Once into Discovery, I disabled the services so I don’t have hundreds of services I don’t want to monitor. What you do here is up to you and your needs. I also found that if I leave Discovery items enabled after I have deleted out items I didn’t want, it would re-add the deleted items. So post discovery disable the item in Discovery, I don’t know if there is a better option to have it no keep adding them at this time.

Discovery options.

Setting up alerts is pretty easy, just go to Alerts and Media types on the left menu bar.

Emailer Setup.

I just use Email (HTML) click on that to get it setup.

Email (HTML)

I just use my gmail with an application password.

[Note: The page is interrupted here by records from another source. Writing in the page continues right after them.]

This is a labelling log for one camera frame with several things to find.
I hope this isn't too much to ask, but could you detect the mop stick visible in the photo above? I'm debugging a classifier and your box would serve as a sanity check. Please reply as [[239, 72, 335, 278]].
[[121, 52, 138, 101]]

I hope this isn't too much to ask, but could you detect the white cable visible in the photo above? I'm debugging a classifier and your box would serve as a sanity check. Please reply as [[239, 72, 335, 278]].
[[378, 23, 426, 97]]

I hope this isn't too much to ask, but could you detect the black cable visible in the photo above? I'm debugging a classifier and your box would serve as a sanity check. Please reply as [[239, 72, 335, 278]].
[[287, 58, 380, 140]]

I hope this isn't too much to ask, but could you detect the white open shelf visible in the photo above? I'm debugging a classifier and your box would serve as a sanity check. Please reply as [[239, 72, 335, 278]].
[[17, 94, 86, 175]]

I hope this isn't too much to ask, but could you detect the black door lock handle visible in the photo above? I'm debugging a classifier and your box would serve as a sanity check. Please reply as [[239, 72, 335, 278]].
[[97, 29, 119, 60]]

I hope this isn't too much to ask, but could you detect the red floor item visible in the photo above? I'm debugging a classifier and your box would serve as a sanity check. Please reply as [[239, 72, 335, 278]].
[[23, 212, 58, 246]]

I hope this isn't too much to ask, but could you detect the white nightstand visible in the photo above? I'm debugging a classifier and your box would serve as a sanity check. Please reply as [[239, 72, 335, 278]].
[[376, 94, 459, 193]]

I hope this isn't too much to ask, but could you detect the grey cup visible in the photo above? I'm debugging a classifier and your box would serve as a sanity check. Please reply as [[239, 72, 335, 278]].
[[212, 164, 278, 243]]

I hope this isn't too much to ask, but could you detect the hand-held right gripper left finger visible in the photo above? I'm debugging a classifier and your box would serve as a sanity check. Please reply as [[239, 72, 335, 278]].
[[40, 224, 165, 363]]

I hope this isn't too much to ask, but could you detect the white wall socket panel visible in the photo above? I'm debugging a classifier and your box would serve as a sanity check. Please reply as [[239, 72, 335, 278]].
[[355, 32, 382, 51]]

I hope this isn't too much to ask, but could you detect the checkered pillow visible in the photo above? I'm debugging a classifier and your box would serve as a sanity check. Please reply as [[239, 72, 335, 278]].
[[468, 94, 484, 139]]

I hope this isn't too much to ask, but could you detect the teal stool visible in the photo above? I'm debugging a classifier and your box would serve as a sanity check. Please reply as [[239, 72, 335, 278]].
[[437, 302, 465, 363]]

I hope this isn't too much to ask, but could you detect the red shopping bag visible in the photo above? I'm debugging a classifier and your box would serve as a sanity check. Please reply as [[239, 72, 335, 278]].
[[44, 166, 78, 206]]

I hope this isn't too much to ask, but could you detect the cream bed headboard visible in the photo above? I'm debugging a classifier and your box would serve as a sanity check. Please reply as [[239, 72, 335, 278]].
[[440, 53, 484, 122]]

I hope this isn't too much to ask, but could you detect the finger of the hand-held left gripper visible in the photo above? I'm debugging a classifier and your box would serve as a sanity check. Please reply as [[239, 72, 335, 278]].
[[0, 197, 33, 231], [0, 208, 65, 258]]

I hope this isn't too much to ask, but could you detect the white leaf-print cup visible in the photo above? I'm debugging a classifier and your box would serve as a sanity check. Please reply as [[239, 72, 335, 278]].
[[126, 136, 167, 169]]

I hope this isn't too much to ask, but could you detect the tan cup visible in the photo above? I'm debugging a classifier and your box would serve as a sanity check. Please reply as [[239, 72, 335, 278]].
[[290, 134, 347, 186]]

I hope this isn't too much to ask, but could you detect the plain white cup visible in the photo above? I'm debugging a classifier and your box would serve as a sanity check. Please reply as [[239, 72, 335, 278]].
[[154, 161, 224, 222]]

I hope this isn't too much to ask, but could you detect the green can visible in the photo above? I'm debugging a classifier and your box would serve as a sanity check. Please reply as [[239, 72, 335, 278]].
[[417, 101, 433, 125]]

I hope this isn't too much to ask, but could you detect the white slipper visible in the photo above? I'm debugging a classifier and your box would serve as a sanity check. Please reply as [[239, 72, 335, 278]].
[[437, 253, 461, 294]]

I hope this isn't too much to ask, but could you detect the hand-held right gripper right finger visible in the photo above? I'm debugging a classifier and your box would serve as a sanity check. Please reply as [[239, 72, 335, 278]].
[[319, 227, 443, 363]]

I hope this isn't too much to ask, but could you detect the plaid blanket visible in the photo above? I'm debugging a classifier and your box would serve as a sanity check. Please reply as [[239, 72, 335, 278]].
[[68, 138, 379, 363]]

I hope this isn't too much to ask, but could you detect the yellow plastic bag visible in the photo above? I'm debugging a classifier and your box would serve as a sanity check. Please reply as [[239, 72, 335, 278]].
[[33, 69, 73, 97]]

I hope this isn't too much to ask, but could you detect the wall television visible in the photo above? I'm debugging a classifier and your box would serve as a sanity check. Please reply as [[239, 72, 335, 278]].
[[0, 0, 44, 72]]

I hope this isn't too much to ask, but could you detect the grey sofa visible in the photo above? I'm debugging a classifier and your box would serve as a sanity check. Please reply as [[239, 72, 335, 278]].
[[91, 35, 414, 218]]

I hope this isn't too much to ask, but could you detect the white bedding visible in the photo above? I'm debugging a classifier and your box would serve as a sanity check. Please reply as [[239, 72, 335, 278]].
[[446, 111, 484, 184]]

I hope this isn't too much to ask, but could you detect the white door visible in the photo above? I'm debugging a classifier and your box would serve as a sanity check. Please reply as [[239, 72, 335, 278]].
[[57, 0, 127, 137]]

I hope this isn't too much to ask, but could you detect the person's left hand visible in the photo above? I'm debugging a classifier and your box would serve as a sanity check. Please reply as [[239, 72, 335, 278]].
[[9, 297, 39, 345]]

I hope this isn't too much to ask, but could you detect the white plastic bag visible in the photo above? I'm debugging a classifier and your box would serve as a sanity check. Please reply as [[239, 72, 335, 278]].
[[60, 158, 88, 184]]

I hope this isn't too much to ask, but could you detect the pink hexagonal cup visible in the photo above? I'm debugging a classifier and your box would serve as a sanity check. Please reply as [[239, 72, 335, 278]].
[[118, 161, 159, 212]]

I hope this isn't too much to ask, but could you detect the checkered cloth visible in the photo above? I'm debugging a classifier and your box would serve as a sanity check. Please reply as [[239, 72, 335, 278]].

Nice and easy.

Gmail Setup.

Enable the emailer and click on test on the right, and if there are no issues you should have a success message and an email in your inbox.

Email test screen.

Successful email test!

Test email in Gmail.

Now under Monitoring you should see your newly added host as well as your Zabbix server host. Now you can start configuring dashboards as you need. Adjust triggers so you get notified of issues and do further tuning. You might want to do some tuning of the MySQL data base, but that is outside the scope of this post. I have seen it mentioned though in a couple other pages I read through when getting things up and running, but for now I’m defaults.

Monitoring tab.


Graphs available to the host.


Host options when clicking on the name.


Dashboard defaults page.

As you can see you get a lot of items to monitor right out of the gate using the templates and this is excluding the services. That’s it and all there really is to it. Now it’s just a matter of tuning, and adding hosts, and you’ll have a nice little reporting and monitoring system for your infrastructure. Zabbix is pretty indepth, and this is only just scratching the surface. There are literaly books written on it, hopefully this helps someone run through at least a linux setup quick and easy. Now to customize further!

Host Items.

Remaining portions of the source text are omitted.